* Activity:
Within the records below is a range that opens at the line with "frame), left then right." and closes at the line with "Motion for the". Return that range word for word, both ends included, and only that range.

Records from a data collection
================

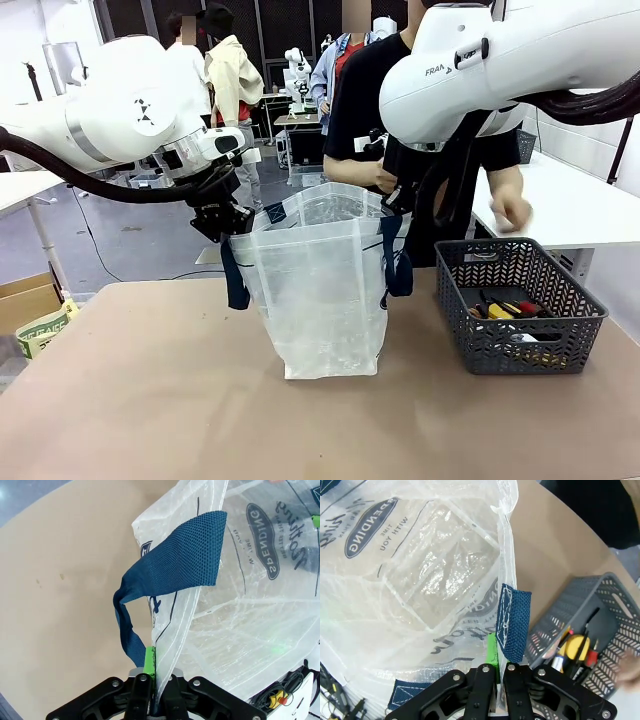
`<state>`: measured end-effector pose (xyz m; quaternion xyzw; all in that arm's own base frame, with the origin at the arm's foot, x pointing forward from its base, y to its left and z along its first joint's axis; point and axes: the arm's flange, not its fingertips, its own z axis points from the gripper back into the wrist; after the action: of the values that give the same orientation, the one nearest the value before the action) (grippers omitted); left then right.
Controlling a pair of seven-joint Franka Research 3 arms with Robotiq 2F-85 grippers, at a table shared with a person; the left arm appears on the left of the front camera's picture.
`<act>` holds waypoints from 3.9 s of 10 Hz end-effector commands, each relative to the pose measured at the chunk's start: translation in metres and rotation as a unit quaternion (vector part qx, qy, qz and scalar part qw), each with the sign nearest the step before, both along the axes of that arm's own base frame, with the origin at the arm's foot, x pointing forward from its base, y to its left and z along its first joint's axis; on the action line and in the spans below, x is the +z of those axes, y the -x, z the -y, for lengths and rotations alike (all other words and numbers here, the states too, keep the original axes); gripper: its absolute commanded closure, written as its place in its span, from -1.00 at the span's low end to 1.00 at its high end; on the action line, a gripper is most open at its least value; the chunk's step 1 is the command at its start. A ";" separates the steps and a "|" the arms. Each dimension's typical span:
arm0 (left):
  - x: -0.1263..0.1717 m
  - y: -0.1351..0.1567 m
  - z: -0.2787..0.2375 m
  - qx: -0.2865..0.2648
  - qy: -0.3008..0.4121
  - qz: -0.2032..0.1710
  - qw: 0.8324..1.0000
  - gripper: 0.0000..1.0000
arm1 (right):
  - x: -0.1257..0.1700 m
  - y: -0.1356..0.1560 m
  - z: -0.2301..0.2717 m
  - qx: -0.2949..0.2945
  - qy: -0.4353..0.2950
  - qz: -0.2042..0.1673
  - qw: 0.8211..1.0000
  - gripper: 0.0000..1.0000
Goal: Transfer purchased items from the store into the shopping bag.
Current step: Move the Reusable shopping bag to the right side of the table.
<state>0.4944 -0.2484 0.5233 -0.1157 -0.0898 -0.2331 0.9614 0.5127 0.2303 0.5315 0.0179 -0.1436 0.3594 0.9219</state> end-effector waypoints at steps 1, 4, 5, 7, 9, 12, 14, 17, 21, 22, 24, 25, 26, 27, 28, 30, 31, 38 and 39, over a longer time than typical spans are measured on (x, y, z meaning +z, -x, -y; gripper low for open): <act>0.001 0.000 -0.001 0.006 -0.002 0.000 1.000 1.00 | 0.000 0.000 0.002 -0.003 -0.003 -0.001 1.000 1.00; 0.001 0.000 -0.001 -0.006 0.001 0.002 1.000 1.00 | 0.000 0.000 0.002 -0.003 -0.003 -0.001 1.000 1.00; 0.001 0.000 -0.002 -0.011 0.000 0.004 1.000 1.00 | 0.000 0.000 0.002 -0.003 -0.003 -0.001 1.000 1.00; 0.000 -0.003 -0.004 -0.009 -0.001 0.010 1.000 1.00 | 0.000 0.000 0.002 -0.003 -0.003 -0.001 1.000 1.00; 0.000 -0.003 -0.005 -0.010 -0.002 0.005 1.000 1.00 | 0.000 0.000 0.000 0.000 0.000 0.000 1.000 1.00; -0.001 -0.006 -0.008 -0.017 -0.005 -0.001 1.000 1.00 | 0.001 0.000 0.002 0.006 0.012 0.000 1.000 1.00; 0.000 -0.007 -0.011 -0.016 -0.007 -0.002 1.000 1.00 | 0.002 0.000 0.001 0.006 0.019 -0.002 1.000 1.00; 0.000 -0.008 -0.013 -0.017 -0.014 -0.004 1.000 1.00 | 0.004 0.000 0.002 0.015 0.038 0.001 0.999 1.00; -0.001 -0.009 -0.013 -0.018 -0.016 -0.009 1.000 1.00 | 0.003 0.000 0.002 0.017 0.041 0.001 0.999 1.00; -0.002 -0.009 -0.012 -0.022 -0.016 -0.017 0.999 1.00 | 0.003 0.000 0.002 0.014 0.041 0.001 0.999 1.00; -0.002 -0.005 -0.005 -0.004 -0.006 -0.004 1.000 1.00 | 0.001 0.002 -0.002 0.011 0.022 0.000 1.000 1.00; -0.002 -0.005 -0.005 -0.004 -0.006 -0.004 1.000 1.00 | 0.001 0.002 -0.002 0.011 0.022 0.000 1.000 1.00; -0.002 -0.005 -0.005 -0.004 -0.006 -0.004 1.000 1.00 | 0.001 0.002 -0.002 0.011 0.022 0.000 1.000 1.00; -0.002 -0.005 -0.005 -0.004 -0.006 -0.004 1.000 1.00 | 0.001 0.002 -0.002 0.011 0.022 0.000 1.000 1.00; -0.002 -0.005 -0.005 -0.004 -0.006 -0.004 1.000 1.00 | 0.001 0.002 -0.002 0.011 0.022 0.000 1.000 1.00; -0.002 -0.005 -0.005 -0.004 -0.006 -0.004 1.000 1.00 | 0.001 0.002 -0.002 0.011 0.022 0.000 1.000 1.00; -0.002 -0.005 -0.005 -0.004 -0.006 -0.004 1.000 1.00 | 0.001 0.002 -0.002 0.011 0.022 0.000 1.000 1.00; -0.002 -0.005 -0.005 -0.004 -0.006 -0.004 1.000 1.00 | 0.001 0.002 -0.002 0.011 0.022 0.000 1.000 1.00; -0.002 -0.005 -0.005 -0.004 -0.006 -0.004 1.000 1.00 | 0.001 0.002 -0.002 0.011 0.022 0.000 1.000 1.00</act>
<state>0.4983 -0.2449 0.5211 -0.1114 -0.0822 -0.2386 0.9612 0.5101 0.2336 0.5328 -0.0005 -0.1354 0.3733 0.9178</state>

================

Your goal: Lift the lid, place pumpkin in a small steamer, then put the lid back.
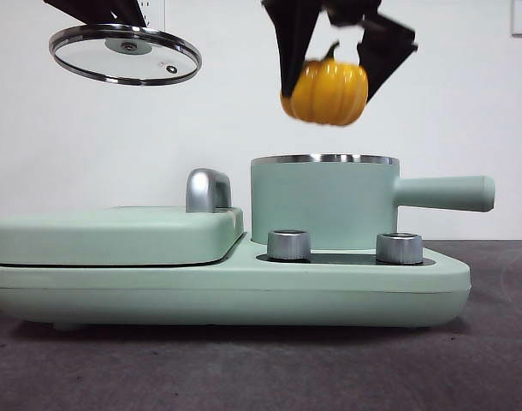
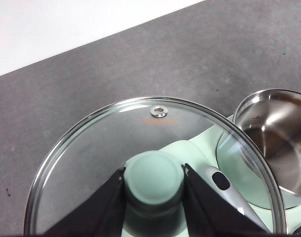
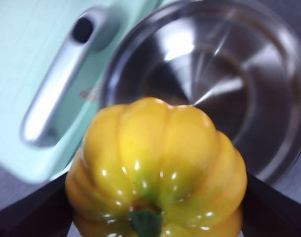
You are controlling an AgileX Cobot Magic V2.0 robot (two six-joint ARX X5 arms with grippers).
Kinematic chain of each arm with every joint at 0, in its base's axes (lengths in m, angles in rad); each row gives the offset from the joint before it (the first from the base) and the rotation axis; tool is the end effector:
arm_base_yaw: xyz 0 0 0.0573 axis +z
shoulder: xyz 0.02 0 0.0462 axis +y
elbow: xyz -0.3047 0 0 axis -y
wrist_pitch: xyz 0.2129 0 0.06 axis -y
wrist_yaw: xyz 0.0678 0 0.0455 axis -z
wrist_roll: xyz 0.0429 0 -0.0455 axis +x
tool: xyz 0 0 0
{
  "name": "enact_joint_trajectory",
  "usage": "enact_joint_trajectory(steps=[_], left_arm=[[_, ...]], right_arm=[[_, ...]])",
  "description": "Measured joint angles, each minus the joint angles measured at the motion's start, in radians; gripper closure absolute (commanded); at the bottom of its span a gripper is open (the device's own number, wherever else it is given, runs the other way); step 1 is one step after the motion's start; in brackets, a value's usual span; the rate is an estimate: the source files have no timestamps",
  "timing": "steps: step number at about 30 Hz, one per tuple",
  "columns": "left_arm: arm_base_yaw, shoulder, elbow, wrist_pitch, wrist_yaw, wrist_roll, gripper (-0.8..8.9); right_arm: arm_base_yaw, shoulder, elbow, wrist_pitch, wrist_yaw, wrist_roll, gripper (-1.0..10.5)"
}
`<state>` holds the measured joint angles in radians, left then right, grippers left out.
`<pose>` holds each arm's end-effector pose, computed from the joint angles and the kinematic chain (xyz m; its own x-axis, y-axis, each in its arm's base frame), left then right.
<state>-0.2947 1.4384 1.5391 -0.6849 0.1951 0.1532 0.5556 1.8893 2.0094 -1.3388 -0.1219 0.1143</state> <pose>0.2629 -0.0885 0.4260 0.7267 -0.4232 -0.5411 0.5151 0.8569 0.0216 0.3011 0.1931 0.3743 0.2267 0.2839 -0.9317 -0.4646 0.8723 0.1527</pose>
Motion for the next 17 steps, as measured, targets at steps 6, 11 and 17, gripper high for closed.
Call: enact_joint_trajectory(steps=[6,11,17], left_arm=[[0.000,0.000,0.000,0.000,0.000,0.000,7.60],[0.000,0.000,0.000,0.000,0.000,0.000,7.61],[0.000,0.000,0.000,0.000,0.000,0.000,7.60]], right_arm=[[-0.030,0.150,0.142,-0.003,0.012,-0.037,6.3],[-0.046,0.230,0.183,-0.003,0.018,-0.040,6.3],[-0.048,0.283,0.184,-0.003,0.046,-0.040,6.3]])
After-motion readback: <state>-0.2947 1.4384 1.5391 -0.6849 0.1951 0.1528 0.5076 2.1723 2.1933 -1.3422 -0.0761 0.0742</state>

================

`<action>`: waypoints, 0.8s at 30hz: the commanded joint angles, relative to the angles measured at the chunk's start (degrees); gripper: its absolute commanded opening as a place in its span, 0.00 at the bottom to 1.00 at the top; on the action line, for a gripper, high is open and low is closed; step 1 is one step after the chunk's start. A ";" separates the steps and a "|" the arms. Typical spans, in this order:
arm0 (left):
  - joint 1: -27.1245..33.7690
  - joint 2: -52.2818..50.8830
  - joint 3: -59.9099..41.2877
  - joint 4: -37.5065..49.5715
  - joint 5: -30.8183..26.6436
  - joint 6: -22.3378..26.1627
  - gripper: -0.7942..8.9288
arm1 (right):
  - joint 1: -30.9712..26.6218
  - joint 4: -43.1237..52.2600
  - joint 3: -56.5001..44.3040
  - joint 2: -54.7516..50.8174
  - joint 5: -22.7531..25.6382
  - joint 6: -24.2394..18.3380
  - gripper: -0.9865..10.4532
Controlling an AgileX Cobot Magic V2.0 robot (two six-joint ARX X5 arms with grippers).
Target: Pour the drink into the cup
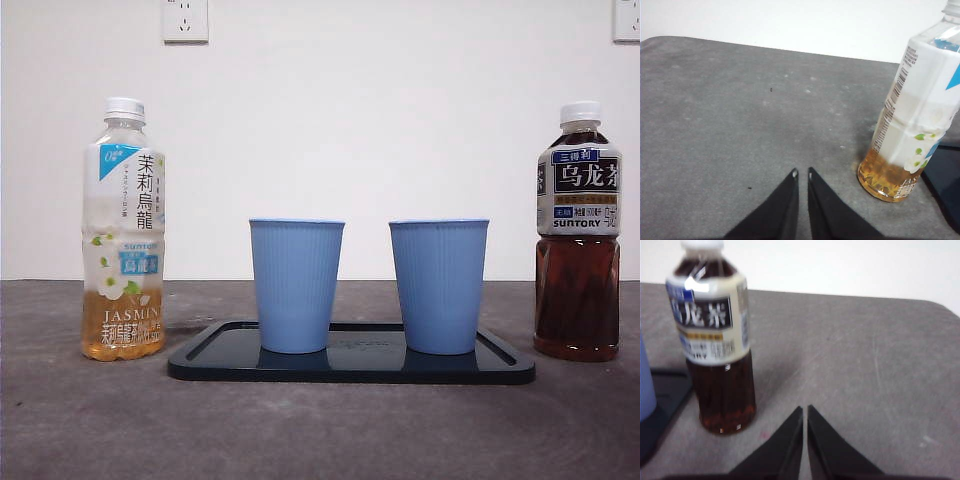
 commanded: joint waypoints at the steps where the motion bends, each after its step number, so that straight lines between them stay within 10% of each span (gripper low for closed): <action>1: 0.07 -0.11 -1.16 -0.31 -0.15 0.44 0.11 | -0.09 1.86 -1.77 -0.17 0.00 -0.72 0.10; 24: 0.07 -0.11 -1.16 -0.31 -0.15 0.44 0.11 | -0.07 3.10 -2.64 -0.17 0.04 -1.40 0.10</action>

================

* Answer for this exercise:
`<pose>` holds each arm's end-effector pose, computed from the joint angles and the kinematic chain (xyz m; its own x-axis, y-axis, each in its arm's base frame), left then right.
<state>-0.2947 1.4384 1.5391 -0.6849 0.1951 0.1532 0.5556 1.8893 2.0094 -1.3388 -0.1219 0.1143</state> <pose>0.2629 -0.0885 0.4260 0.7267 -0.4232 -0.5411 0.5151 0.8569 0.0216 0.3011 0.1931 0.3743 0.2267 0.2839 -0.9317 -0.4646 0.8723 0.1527</pose>
Motion for the next 17 steps, as measured, targets at steps 6, 11 and 17, gripper high for closed.

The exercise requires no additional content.